(Exercise)
Go through the data below and repeat it exactly, skipping each picture.

━━━ Listed entries

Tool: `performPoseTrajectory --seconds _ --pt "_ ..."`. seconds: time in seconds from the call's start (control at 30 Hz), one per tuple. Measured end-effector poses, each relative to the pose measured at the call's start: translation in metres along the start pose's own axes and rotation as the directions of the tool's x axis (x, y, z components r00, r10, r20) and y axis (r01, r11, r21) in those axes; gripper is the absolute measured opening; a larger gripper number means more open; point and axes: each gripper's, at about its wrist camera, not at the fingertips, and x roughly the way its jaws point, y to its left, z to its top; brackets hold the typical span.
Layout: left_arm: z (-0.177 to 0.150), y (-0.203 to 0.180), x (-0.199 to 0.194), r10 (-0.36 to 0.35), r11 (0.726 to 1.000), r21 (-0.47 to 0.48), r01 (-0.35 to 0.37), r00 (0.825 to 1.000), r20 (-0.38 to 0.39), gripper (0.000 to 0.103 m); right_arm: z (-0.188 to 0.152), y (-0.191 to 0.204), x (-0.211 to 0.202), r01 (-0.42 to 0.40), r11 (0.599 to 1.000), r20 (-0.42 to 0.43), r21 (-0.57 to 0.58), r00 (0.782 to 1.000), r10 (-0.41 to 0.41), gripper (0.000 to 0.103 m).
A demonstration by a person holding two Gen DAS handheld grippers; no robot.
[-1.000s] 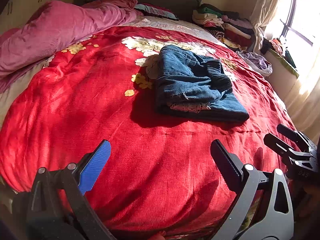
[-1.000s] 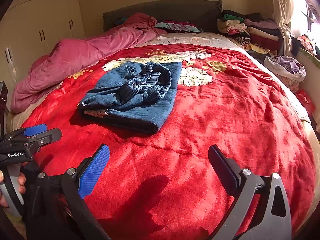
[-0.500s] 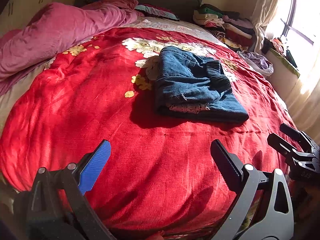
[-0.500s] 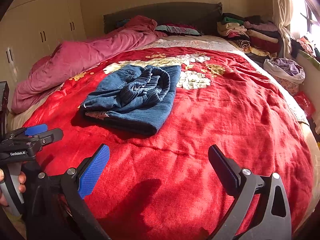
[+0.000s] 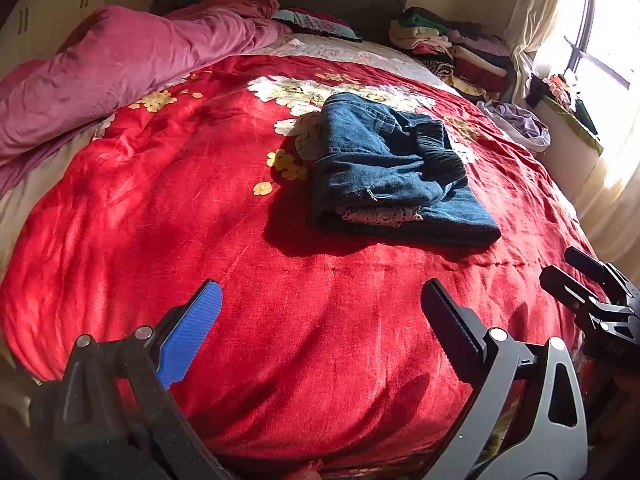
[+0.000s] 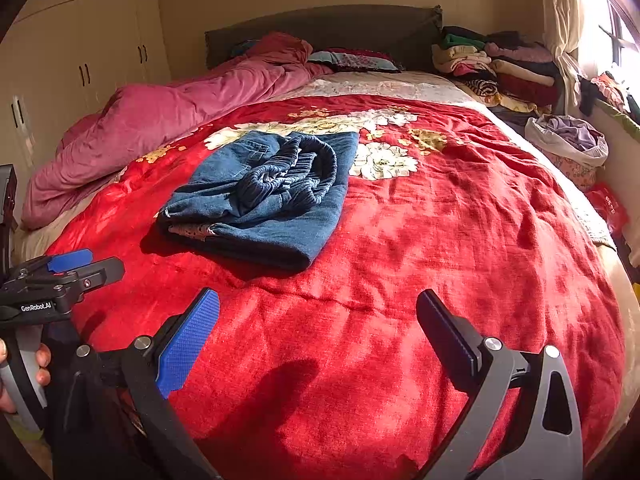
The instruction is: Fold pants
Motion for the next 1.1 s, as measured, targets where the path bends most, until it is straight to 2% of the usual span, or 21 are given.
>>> performPoseTrajectory --seconds 0.5,0.93,1.1 --pt "0.001 0.006 0.001 0.032 0.999 -0.007 -0.032 0.999 -0.008 0.094 0.000 -0.003 0.001 0.003 1.000 -0.008 0.003 1.000 -0.003 0.098" --pt "-0.001 0.005 0.005 0.020 1.000 -0.010 -0.020 0.999 -0.028 0.094 -0.001 -0.006 0.002 0.019 1.000 -0.016 0.008 1.000 -0.019 0.098" --pt "0.001 0.009 0.009 0.106 0.994 -0.009 -0.107 0.993 -0.043 0.093 -0.001 -0.010 0.004 0.033 0.999 -0.020 0.015 0.999 -0.033 0.098"
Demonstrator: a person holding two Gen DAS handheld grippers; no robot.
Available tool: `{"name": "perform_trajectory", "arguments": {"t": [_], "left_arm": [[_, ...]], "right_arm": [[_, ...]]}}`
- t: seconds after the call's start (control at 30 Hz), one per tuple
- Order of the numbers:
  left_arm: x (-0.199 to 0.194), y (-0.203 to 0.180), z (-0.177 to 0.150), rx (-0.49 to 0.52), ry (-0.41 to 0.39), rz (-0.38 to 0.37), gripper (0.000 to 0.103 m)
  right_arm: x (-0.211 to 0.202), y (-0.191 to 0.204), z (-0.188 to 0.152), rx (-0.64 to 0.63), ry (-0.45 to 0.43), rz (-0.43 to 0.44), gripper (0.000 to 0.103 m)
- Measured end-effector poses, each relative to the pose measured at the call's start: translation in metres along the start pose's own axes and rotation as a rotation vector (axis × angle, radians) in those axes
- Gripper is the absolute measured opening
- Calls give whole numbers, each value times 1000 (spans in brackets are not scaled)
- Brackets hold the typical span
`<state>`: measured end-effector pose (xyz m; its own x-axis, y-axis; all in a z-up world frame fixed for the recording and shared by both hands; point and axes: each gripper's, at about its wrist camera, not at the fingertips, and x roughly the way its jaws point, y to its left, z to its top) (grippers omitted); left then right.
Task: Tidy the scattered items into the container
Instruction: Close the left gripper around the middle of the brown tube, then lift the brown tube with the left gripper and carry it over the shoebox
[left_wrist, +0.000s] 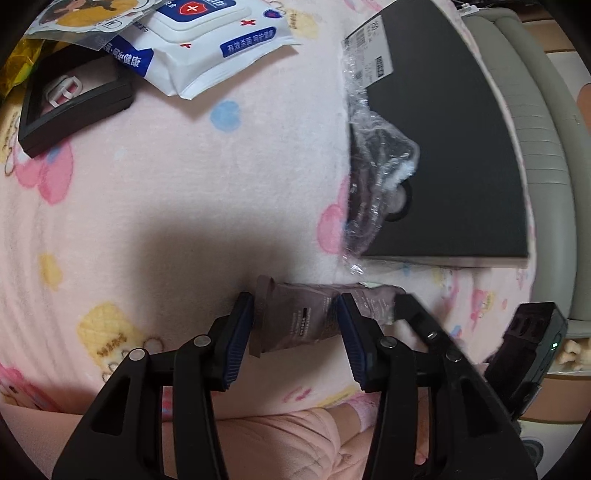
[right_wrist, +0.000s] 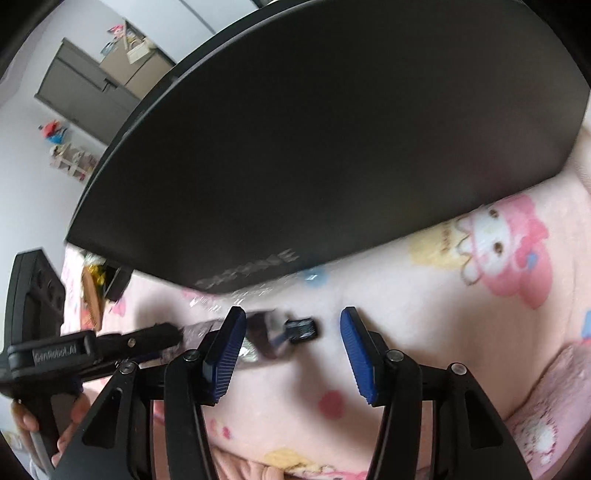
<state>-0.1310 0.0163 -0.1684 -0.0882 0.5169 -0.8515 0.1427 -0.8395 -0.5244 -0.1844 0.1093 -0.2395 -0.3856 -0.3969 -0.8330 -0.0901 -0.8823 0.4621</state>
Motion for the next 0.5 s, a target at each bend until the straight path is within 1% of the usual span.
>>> {"name": "perform_trajectory", "arguments": {"t": [0.07,0.1,0.13,0.2,0.27,0.3,0.37,0.5], "left_arm": [[-7,5,-4,-27,-1,-53,47],[-8,8,-5,-41,-4,-63,47],[-6,8,-6,-46,-12,-50,47],[-4,8,-6,-44,-21,-17,47],[-6,5,-15,-40,-18,1,47],[-3,2,-17,-34,-19,10,47],[-1,-2,-19,-22,-21,24,47],[3,-4,-18,-11,0,43,48]], "right_arm": [[-3,5,-5,-15,10,19,47],[-5,8,-7,-27,7,20,47],[-8,10,-7,-40,-7,1,47],[-14,10,-6,-58,-54,-80,48],[-11,5,-2,-34,-74,-141,48],[-8,0,0,-13,-69,-160,48],[0,-10,2,24,-55,-152,48],[9,-15,4,50,-63,-112,48]]}}
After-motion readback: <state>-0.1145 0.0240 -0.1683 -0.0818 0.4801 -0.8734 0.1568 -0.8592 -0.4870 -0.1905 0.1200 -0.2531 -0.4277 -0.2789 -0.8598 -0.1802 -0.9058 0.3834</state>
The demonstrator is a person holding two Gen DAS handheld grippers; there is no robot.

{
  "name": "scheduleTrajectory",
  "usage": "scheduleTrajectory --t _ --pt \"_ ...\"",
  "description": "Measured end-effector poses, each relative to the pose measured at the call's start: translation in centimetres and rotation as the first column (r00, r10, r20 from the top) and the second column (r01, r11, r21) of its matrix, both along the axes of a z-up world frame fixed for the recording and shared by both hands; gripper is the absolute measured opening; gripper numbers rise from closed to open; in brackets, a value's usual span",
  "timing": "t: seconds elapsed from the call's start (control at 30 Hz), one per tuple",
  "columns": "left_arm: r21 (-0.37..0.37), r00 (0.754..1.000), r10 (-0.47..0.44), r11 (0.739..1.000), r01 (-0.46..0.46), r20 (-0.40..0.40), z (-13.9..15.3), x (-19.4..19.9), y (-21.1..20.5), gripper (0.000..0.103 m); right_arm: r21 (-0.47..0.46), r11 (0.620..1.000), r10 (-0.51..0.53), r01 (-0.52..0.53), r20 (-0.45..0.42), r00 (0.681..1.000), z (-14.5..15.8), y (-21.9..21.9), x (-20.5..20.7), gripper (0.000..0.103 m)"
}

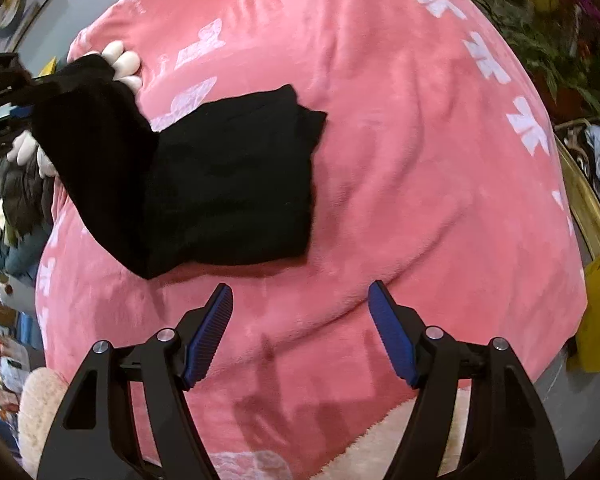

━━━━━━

(The answer)
Tool: `performPoseTrajectory --seconds _ --pt "_ ..."`. seconds: time in seconds from the call's start (control at 30 Hz), one per tuple. Measured end-effector poses, each relative to the pose measured at the call's start: translation in metres along the start pose's own axes and rotation as the directions of the tool's x axis (x, y, z components r00, r10, r20) and y axis (r01, r11, r21) in those axes; gripper is the absolute measured opening; a larger gripper number means more open; point and axes: each gripper's, at about its wrist camera, not at the fingertips, and x roughly the way its jaws point, y to its left, z to its top; brackets hold the typical span.
Layout: left_arm: z (-0.177 to 0.150), y (-0.203 to 0.180), x (-0.199 to 0.194), r10 (-0.36 to 0.35), r11 (0.726 to 1.000), r21 (-0.47 to 0.48), r01 (-0.35 to 0.37), r00 (0.825 to 1.000), r20 (-0.38 to 0.39), gripper (0.000 to 0.103 m); right_arm: z (-0.188 to 0.152), y (-0.191 to 0.204), x (-0.211 to 0.202), r01 (-0.42 to 0.40), r11 (0.599 to 1.000), r20 (-0.42 to 0.43), r21 (-0.57 to 0.58), r00 (0.782 to 1.000), r10 (-0.41 to 0.41), gripper (0.000 to 0.103 m).
A demonstration by a person holding two Gen DAS handheld grippers; no robot.
[-1.000s] 
[-1.000s] 
[-0.500s] 
[-0.500s] 
[+0.000s] 
[+0.000s] 
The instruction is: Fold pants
Motion for the next 1.1 s, as measured, targets where the path bends most, until it is straight to 2% of the usual span, or 21 are given.
>>> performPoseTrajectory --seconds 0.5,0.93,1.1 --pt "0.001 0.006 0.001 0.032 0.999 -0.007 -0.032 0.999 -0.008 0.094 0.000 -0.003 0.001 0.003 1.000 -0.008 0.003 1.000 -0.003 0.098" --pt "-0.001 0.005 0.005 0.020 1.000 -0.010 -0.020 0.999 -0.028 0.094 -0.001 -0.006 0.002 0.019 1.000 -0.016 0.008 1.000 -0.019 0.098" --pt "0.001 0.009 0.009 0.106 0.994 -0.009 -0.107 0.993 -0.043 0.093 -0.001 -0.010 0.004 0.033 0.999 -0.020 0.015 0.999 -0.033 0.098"
Demonstrator: a person holding two Gen DAS handheld grippers; no robot.
Available tool: `{"name": "perform_trajectory", "arguments": {"t": [_], "left_arm": [[_, ...]], "right_arm": [[_, ...]]}}`
- t: seconds after the call's start (control at 30 Hz), one per tuple
- Order of the numbers:
  left_arm: x (-0.199 to 0.194), y (-0.203 to 0.180), z (-0.177 to 0.150), rx (-0.49 to 0.52), ry (-0.41 to 0.39), rz (-0.38 to 0.37), gripper (0.000 to 0.103 m)
  right_arm: x (-0.211 to 0.202), y (-0.191 to 0.204), z (-0.188 to 0.152), rx (-0.64 to 0.63), ry (-0.45 to 0.43), rz (-0.43 to 0.44), gripper (0.000 to 0.103 m)
- Measured end-effector poses, each relative to the pose measured at the call's start: translation in metres along the start pose's own axes and rotation as a rotation vector (axis × angle, radians) in those axes
- Gripper is the absolute measured opening
- Calls give whole numbers, each value times 1000 (spans in brackets are not scaled)
- Brackets hold the typical span
`<state>`: measured end-effector pose (xyz m; its own x-axis, y-axis; all in a z-up world frame fixed for the recording and shared by both hands; point and axes: each gripper's, at about its wrist camera, not at the fingertips, and x roughly the way its jaws point, y to its left, z to its top) (grippers omitted); left then right.
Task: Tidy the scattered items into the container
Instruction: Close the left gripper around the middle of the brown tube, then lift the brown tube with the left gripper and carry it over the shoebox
[left_wrist, +0.000s] 
[right_wrist, +0.000s] 
<state>-0.1310 0.0163 -0.1684 -0.0882 0.5169 -0.8515 0.1427 -0.8395 -0.5244 -0.1844 0.1093 -0.2395 -0.3856 -0.3969 -0.8330 -0.0901 -0.8823 0.4621</state>
Motion for the next 0.5 s, a target at each bend until the straight path is within 1% of the usual span.
>>> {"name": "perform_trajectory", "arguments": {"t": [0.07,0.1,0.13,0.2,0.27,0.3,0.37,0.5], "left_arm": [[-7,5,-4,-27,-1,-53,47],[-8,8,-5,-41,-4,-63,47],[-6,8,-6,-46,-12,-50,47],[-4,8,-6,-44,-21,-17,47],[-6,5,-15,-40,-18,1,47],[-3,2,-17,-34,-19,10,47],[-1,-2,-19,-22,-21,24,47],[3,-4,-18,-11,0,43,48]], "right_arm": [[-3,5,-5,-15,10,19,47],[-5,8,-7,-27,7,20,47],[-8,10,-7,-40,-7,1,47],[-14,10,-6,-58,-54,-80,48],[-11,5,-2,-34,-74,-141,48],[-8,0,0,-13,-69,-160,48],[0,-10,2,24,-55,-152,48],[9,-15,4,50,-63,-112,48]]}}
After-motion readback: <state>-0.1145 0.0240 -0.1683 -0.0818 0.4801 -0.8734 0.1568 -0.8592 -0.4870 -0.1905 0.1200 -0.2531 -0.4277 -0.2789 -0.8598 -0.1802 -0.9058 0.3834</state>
The demonstrator is a person holding two Gen DAS handheld grippers; there is no robot.

{
  "name": "scheduleTrajectory",
  "usage": "scheduleTrajectory --t _ --pt \"_ ...\"",
  "description": "Measured end-effector poses, each relative to the pose measured at the call's start: translation in centimetres and rotation as the first column (r00, r10, r20 from the top) and the second column (r01, r11, r21) of its matrix, both along the axes of a z-up world frame fixed for the recording and shared by both hands; gripper is the absolute measured opening; gripper numbers rise from closed to open; in brackets, a value's usual span",
  "timing": "t: seconds elapsed from the call's start (control at 30 Hz), one per tuple",
  "columns": "left_arm: r21 (-0.37..0.37), r00 (0.754..1.000), r10 (-0.47..0.44), r11 (0.739..1.000), r01 (-0.46..0.46), r20 (-0.40..0.40), z (-13.9..15.3), x (-19.4..19.9), y (-21.1..20.5), gripper (0.000..0.103 m); right_arm: r21 (-0.47..0.46), r11 (0.620..1.000), r10 (-0.51..0.53), r01 (-0.52..0.53), r20 (-0.45..0.42), r00 (0.681..1.000), z (-14.5..15.8), y (-21.9..21.9), x (-20.5..20.7), gripper (0.000..0.103 m)"
}

The exercise has been completed.